The question for you is simple. Do you want your digital playback system to accurately play back the recording as the mastering engineer chose to publish it, for your benefit and enjoyment? Or do you want to employ a digital playback system that effectively adds the distortion of a further artificial reverb chamber, with a heavy extra dose of bloated space and ambience added to what the mastering engineer chose to give you on all your recordings, without giving you any choice to delete it and accurately hear the original correct recording?
Further Foundation of Technical Analysis
Any and every digital playback device has one primary job: connect the sample dots, to accurately reconstruct the path of the original pre-sampled signal waveform (much like a 3 year old child, who connects the dots to accurately re-create the path of the outline of a bunny rabbit's head).
The sampling theorem, which is the bedrock foundation and literal sine qua non for all digital signal handling, promises us that we can correctly execute this primary playback job of reconstruction, even with very sparse sampling, where the sample dots are spaced far apart, relative to the twists and turns of the signal waveform.
This sparse sampling in turn necessarily a priori dictates that virtually all of our sample dots will be unlucky samplings, since they fail to occur at the precise instant that the signal waveform happens to be at a local peak, or at the inflection point for a twist or turn. Thus, sample dots fail to explicitly show 2 crucial signal waveform facts: exactly when each peak or inflection point occurred in the original pre-sampled signal waveform, and exactly what amplitude they occurred at. Somehow, our primary playback job must reconstruct peaks and inflection points between sample dots that are not even shown by the sample dots themselves.
It is easy to lazily think of digital reconstruction as merely plotting a path that connects the sample dots, just as digital textbooks teach. But this is erroneous, naively over-simplistic thinking and teaching.
In point of fact, the sampling theorem promises us that we can correctly reconstruct the original re-sampled signal waveform path, even when the sample dots are so sparse and so unlucky that the correct original signal path to be reconstructed is not at all apparent to the human eye trying to connect the dots.
For example, the sampling theorem promises us that we can correctly reconstruct a simple single full scale sine wave even when and where the sample dots unluckily happen to be at and very near zero amplitude (and the sampling theorem does indeed work correctly for this difficult reconstruction circumstance).
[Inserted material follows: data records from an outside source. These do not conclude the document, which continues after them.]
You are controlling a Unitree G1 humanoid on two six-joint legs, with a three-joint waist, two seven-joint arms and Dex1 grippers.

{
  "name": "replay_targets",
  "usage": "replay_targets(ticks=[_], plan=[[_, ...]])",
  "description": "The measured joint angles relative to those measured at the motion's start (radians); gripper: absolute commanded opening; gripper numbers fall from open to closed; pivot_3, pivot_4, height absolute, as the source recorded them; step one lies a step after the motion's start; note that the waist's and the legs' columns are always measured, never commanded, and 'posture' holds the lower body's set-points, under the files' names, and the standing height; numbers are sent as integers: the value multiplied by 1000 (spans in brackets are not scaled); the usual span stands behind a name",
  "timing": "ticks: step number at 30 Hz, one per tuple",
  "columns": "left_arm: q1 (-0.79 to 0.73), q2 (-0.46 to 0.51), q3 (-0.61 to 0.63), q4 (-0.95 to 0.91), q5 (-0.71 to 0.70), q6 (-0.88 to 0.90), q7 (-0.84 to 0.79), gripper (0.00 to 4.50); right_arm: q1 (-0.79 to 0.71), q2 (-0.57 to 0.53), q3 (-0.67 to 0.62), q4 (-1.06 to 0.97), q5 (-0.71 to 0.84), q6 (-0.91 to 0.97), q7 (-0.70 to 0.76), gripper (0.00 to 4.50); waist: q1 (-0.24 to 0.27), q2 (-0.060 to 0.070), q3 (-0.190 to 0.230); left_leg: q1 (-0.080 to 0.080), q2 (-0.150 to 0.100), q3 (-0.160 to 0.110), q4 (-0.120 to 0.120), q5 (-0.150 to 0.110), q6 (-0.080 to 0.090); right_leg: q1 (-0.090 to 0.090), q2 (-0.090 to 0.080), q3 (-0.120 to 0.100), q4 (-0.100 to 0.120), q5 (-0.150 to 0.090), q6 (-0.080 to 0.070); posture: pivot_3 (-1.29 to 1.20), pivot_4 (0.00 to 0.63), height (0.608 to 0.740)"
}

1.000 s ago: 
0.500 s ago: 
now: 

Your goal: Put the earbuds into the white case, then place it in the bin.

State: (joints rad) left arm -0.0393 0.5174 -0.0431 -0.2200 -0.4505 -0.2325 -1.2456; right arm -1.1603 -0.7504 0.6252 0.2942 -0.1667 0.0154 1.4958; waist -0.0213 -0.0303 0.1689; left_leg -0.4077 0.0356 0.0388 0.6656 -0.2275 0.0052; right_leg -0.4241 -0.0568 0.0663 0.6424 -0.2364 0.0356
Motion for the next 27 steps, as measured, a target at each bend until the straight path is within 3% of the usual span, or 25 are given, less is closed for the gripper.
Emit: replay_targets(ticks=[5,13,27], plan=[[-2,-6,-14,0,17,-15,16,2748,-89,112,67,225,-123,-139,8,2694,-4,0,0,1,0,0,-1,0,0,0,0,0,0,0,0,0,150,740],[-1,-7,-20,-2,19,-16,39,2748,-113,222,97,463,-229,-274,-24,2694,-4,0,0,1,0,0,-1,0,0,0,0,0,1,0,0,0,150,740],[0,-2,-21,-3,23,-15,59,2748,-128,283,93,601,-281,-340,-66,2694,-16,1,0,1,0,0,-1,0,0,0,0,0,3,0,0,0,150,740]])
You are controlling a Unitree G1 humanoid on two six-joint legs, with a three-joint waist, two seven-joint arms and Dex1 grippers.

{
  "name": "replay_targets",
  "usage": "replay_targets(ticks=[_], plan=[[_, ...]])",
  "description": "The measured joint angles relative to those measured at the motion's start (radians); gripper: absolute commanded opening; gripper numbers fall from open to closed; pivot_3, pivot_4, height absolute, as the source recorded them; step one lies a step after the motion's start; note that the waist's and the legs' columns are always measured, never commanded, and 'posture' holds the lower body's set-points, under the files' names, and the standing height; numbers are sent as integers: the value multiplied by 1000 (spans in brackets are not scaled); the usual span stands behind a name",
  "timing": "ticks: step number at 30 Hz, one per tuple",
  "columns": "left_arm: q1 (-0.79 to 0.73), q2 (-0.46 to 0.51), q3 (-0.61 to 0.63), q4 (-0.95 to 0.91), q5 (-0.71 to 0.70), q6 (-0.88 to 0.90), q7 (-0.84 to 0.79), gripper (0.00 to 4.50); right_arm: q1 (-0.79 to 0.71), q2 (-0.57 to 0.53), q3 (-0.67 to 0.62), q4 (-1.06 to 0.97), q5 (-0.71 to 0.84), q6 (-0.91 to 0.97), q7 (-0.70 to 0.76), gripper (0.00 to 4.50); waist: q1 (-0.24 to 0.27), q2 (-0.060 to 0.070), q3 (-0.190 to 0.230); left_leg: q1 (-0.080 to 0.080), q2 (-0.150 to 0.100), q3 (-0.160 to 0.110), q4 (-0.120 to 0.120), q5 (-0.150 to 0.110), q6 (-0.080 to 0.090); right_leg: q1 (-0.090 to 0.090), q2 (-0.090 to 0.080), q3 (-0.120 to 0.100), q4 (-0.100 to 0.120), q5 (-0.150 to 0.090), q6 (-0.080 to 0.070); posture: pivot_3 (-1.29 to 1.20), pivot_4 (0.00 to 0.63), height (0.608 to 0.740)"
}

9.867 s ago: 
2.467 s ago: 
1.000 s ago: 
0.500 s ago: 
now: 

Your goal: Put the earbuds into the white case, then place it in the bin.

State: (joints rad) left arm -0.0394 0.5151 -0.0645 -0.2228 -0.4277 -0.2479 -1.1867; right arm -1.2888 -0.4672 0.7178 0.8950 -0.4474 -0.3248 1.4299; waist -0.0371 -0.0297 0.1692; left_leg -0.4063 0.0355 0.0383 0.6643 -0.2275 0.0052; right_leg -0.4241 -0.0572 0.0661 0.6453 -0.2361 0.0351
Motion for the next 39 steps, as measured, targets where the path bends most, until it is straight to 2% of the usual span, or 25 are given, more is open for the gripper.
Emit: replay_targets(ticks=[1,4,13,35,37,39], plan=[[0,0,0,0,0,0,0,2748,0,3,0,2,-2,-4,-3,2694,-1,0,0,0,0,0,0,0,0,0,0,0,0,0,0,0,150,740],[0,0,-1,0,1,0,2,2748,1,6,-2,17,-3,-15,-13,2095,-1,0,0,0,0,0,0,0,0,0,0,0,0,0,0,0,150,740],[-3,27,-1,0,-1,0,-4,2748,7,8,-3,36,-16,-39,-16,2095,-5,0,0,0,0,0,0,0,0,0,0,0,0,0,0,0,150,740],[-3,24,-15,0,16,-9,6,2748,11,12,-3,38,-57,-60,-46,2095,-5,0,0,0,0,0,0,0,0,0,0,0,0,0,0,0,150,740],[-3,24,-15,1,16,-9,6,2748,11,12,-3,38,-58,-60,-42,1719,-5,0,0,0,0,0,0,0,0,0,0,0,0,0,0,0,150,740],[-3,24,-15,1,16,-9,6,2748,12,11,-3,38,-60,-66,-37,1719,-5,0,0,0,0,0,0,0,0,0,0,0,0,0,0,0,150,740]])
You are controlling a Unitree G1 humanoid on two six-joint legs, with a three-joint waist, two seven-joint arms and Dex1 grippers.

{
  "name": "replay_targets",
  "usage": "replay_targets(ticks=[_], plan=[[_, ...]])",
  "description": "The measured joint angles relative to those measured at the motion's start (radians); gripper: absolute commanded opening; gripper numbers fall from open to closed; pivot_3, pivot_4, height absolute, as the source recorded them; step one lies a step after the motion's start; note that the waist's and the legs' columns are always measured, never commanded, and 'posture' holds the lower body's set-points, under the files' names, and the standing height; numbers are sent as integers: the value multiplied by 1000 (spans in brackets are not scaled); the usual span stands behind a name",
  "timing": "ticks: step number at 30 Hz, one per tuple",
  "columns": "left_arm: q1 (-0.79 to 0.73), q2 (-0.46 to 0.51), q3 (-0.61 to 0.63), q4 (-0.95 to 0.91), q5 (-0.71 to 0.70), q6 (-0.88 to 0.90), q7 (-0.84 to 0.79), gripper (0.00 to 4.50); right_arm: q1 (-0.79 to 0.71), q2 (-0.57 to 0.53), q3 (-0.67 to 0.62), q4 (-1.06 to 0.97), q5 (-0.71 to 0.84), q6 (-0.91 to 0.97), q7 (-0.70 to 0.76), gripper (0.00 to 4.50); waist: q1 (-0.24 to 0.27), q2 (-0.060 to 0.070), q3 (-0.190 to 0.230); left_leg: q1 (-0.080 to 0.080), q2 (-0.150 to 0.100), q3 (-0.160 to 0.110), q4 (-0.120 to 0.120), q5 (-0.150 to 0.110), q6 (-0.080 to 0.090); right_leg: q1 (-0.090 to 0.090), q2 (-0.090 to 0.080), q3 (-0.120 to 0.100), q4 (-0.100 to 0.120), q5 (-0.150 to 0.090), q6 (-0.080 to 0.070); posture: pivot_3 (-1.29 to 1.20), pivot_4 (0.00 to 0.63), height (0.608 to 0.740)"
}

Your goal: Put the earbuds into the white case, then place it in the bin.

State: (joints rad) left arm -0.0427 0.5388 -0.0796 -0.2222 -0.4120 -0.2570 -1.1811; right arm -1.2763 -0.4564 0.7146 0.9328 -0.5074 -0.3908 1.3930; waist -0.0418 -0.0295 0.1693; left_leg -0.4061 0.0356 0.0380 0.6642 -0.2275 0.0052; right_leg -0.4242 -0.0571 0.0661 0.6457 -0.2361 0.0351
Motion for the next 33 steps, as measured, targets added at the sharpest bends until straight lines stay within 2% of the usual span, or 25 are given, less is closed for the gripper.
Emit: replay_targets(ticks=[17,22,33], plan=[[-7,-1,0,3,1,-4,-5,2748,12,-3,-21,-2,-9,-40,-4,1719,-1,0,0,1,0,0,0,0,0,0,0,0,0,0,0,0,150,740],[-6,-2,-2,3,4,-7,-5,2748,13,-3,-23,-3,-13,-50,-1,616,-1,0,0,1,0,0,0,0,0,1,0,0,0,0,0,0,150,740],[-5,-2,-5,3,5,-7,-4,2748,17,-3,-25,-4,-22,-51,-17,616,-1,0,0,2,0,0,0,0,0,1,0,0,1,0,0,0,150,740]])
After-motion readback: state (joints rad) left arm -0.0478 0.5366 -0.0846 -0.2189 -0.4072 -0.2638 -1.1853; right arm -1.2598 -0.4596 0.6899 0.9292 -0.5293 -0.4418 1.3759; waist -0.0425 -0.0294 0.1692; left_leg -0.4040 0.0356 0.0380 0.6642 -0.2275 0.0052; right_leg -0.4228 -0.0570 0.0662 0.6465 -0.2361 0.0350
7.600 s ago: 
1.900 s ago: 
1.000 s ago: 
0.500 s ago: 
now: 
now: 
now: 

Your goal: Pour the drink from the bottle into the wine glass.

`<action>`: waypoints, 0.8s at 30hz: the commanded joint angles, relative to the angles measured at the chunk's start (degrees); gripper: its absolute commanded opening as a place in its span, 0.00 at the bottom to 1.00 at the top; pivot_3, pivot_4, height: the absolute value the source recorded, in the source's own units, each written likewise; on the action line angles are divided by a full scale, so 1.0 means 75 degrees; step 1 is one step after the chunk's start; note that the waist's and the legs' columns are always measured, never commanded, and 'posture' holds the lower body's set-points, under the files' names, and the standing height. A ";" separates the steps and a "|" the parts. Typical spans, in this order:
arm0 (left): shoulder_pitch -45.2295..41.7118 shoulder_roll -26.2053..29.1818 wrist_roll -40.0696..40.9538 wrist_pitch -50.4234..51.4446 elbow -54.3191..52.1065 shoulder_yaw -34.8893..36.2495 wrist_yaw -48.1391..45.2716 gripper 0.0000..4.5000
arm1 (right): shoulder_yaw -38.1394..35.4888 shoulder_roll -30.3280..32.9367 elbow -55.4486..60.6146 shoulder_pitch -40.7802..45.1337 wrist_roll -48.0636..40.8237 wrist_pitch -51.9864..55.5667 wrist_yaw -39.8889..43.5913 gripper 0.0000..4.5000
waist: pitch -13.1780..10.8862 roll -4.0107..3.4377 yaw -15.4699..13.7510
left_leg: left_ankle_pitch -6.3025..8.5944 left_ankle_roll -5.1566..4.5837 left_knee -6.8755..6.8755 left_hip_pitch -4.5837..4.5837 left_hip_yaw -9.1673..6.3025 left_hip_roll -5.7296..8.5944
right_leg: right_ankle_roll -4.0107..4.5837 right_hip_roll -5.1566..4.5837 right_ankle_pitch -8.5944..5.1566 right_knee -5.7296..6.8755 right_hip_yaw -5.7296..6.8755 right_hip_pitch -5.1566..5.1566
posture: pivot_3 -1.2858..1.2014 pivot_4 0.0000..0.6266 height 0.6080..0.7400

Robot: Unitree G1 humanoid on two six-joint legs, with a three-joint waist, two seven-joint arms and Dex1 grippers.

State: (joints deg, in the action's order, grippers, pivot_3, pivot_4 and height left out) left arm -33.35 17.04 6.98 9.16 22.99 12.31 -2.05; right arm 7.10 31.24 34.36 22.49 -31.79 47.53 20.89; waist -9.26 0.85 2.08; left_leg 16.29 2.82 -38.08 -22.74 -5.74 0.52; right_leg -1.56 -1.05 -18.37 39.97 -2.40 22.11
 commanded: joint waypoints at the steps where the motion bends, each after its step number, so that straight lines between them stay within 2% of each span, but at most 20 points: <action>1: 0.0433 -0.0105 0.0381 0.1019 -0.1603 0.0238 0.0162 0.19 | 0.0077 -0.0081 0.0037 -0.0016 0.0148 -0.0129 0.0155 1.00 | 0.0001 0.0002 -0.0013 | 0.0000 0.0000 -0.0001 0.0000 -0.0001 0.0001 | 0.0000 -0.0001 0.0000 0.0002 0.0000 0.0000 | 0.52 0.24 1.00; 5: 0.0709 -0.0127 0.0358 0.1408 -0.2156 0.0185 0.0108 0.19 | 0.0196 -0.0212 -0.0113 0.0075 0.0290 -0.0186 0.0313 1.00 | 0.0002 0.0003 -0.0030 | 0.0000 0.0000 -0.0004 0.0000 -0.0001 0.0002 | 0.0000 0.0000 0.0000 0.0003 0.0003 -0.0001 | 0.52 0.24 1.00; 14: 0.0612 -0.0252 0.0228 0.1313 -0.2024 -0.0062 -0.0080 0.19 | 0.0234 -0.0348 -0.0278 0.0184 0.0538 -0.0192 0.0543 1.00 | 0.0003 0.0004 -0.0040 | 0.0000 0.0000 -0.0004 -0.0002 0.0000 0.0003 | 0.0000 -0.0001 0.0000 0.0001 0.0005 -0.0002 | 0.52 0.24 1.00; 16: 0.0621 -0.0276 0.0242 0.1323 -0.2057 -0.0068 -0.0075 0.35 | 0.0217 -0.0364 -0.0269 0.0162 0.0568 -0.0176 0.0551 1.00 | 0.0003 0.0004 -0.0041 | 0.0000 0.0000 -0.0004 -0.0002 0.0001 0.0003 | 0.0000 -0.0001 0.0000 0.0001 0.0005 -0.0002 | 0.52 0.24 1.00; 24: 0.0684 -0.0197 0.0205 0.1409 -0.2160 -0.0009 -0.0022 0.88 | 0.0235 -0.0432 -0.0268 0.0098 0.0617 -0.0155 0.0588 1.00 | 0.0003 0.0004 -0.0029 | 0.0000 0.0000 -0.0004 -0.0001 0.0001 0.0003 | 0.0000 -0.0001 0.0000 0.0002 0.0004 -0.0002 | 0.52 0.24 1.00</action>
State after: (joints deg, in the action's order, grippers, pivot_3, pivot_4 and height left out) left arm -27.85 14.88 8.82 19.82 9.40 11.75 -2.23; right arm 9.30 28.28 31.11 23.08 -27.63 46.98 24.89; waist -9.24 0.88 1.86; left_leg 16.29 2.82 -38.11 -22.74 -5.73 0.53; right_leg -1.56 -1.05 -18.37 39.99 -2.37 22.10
This is equivalent to us at age 3 trying to connect the dots outlining that bunny rabbit head profile, and seeing dots at the left and right zero amplitude bases of the bunny's ear, but no lucky sampling dots whatsoever anywhere on the height of this ear, nor at its top. How on earth can we reconstruct the correct shape and amplitude of the bunny's ear, or the full scale sine wave, when an unlucky sampling gives us no sample dots whatsoever above zero?
So, how can the playback digital reconstruction filter possibly reconstruct the correct peak, and the correct reconstructed signal path through that peak, when that peak occurs between unlucky sampling dots, and thus this peak is not even explicitly represented at all by the unlucky sampling dots? The answer in a nutshell is that this unsampled peak, though not explicitly represented by the sample dots on either side that unluckily missed it, is nevertheless implicitly represented in the overall pattern of sample dots, specifically in the overall pattern that extends beyond (sometimes far beyond) the single pair of sample dots immediately adjacent to this unsampled peak (the 2 dots that immediately flank this peak).